§ **Exercise instructions**:
What lines below mention the word "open"? Copy each one.

▬▬▬▬▬▬▬▬▬▬

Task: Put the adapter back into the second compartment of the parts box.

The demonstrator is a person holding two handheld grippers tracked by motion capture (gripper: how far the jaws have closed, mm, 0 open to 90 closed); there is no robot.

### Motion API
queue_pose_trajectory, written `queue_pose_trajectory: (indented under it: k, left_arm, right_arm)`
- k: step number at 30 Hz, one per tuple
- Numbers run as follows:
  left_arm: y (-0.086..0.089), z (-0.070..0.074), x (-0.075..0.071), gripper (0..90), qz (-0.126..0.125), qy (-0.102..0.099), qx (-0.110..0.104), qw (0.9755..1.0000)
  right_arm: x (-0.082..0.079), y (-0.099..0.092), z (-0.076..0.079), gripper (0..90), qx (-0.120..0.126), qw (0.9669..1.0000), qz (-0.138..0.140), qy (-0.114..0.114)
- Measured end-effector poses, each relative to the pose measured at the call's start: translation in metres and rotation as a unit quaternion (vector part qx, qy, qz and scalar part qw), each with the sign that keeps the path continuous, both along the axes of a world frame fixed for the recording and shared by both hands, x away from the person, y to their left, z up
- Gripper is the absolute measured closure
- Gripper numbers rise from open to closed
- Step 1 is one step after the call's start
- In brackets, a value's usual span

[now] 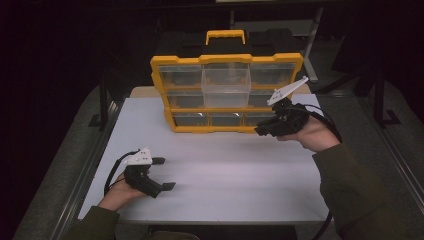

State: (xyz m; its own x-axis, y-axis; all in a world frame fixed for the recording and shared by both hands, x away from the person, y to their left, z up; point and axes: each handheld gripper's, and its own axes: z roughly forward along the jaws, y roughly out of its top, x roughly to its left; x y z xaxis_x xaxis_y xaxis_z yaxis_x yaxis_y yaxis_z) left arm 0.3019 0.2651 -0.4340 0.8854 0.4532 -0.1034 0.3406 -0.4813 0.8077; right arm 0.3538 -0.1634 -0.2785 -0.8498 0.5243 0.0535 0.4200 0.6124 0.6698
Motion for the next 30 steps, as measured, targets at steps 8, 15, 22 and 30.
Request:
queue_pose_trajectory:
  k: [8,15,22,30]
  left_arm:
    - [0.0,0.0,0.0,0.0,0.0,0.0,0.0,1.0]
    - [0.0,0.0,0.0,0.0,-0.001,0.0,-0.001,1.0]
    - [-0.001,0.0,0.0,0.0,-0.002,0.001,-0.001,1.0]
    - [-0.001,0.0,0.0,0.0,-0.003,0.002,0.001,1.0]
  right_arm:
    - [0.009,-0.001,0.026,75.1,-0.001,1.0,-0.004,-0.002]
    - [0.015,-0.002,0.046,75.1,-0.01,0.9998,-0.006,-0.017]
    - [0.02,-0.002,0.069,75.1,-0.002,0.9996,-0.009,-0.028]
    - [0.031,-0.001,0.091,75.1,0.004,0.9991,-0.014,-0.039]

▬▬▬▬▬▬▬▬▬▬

§ **Answer to this problem**:
The demonstrator is a person holding two handheld grippers tracked by motion capture (gripper: how far the jaws have closed, mm, 0 open to 90 closed); there is no robot.
- Gripper numbers rise from open to closed

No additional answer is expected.